Moon is dead, Whitfield's in jail and Dobey has justice for Douglas. Starsk and I are taking a much needed break. We had celebrated earlier that afternoon with Rosie and now we're relaxing with beer and pizza, watching one of Starsky's favorite B rated horror movies. With Starsk engrossed and repeating it line for line, I find my mind wandering. This case has had me reflecting and realizing a lot about the past.
I can't help but think of when I took those first steps to correct my path in life and entered the academy. That was the first time I laid eyes on Starsk. We couldn't be more different physically if we had planned it. When he walked over and shook my hand, the look in his eyes and his touch made my heart skip a beat. I don't know if it was the electrical charge going between us or the tug of war between my head and heart. My head was telling me to turn and run, my heart was telling me… never let go. I'd never felt this before. I had parents, friends, even a wife and yet I still had never felt this type of powerful connection. My mind gave up the fight and I fell head first into something I'd never had before and would die before I'd ever give it up.
We've gone through so much together - he's never left my side nor I his.

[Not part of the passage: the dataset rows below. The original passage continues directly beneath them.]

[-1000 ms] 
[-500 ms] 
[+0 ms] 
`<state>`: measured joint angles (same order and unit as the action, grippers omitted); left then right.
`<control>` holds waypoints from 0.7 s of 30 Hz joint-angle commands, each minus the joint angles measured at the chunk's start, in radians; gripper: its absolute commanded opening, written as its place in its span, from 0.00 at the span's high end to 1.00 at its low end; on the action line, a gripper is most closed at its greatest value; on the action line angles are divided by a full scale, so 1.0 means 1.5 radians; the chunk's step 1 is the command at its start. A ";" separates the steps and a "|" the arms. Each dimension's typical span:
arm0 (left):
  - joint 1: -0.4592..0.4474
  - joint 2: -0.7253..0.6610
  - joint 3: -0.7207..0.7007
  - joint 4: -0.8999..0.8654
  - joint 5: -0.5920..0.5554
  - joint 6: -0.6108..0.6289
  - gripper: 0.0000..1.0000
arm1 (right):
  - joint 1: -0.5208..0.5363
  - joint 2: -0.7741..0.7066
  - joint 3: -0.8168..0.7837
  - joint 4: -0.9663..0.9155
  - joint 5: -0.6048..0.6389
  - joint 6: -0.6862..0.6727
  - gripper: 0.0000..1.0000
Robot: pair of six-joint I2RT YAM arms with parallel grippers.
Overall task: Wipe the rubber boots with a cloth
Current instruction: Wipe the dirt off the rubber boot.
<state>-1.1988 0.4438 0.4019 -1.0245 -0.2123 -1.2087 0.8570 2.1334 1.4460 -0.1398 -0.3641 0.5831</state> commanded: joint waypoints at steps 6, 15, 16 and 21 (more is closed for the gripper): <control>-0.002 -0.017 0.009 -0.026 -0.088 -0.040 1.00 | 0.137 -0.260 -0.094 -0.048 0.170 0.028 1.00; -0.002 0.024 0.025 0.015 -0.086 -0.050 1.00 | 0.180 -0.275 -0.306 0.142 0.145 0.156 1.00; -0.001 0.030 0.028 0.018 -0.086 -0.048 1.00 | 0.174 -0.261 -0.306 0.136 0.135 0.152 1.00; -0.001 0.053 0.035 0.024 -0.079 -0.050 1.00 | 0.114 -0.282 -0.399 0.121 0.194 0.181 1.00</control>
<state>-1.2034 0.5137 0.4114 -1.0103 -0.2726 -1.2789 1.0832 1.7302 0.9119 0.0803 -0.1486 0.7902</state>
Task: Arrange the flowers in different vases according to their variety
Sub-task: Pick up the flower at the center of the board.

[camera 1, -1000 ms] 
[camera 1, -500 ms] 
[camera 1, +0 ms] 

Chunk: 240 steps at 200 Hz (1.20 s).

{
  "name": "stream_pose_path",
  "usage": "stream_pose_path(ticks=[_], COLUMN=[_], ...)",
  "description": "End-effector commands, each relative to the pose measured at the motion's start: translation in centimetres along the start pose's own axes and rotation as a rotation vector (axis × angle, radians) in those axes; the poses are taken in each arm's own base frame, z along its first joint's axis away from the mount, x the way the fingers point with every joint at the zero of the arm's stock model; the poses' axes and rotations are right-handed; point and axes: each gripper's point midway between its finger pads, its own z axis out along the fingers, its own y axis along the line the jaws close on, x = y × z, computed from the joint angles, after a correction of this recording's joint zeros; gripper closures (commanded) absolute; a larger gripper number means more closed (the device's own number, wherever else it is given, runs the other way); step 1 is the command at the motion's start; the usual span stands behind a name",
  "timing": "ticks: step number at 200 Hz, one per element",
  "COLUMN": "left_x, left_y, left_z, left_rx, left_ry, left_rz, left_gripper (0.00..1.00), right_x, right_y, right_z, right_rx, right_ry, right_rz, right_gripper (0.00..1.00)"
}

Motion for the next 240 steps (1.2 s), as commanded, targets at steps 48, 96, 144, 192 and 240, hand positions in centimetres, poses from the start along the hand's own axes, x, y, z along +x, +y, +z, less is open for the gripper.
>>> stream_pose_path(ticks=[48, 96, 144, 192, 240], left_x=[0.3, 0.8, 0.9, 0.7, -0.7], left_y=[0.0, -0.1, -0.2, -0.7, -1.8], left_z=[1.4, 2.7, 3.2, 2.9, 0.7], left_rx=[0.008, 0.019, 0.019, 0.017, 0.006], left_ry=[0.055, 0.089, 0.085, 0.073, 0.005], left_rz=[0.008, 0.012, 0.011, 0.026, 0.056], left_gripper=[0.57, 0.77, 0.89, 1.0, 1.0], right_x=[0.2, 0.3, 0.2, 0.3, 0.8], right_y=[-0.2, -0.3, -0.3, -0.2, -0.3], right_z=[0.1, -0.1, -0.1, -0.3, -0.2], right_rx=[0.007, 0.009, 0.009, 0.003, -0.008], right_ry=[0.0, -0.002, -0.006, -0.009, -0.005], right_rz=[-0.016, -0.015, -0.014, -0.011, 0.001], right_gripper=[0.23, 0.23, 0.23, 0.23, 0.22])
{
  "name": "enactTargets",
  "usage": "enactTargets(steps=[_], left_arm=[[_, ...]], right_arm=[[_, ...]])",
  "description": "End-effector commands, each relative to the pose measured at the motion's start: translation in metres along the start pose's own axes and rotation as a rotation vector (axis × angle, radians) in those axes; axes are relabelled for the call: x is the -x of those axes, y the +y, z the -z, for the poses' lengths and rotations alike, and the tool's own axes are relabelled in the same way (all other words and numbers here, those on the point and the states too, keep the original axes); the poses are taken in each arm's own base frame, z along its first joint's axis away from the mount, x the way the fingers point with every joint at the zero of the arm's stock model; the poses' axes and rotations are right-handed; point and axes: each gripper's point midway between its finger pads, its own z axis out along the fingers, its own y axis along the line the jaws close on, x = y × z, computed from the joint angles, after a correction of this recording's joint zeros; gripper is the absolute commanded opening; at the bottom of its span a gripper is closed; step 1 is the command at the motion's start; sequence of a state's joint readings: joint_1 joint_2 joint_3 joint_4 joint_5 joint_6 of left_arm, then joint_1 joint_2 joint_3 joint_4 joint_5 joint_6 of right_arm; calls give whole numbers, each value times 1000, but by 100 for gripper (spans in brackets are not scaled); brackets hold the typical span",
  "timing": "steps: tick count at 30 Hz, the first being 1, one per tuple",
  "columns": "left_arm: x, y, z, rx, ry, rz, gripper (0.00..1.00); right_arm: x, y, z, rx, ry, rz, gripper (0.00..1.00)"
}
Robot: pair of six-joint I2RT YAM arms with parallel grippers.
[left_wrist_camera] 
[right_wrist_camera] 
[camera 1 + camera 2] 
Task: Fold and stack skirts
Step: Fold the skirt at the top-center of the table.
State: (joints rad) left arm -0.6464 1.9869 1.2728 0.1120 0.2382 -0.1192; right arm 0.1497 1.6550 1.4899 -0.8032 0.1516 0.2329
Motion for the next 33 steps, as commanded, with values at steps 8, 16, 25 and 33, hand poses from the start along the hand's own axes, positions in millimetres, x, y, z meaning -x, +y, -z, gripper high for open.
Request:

I remember like it was yesterday, when he was there for me after I killed Corman. I knew I had no choice but that didn't make it any easier, I'd killed a fellow brother in blue. Starsky helped me realize that, although Corman had a badge, he didn't have honor.
I'll never forget Starsky saving me from an eternal life in hell or an early death after I got away from Forrest's goons. He never left my side. Starsky likes to say I did all the work and he just kept me company, but I know that's not the case.
I like to think that I've been there for him a time or two. I remember how hard he took the Lonnie Craig shooting. Lonnie's age and wasted youth is what haunted Starsky. And, if that wasn't enough, Starsky had to deal with a wacko killing cops and blaming him for it. I will never forget his loathing and unquenched anger towards Prudholm. Following him to the old zoo was a decision I'll never regret.
I also had the honor to help him deal with the death of Helen. Starsky only wanted justice for Helen and Jim. I loved being able to bring him a little joy with the Paul Muni Special.
I think about Starsk and me sitting around another table, the kitchen table at Dobey's, strategizing about the case. It felt so normal to be bantering with Starsky. I'd been teasing him about being left handed after he pulled a fast one on me. This was my way of getting even. We were acting like two young brothers bickering at the breakfast table. Dobey was acting like our father chastising us, even ordering me to answer the phone.
It was then that I realized I have what I'd always wanted as a child. I had had any and everything money could buy. But, I never had what should have been free and given: love and acceptance. It became clear that, unlike my father, all Starsky, Dobey, and the rest wanted was for me to be happy. It was such a wonderful change from someone wanting something from me to someone wanting something for me. I didn't have to earn their respect, it was accepted. I knew I had the brother I'd always wanted in Starsky and now realize I had the dad I'd always wanted in Dobey. I had had a father but never a dad. It had always left an empty place that I never thought would be filled. With Starsky, Dobey, Huggy, Edith, Cal and Rosie, I realized for the first time, I had the family I'd always dreamt of.
I'm brought back to the present with a pillow to my face. As I throw it back, Starsky flashes that famous one of a kind smile.
"Where ya been Blitz?" he asks.
"Right here, where I want to be, home." I answer back, with a feeling of contentment in my heart.
Starsky says, "Well, if you're so at home how - about makin' some popcorn."
So, I head to the kitchen for popcorn, realizing I am hungry for some, too. But, knowing that I'm full of love and peace and happiness – for I am home.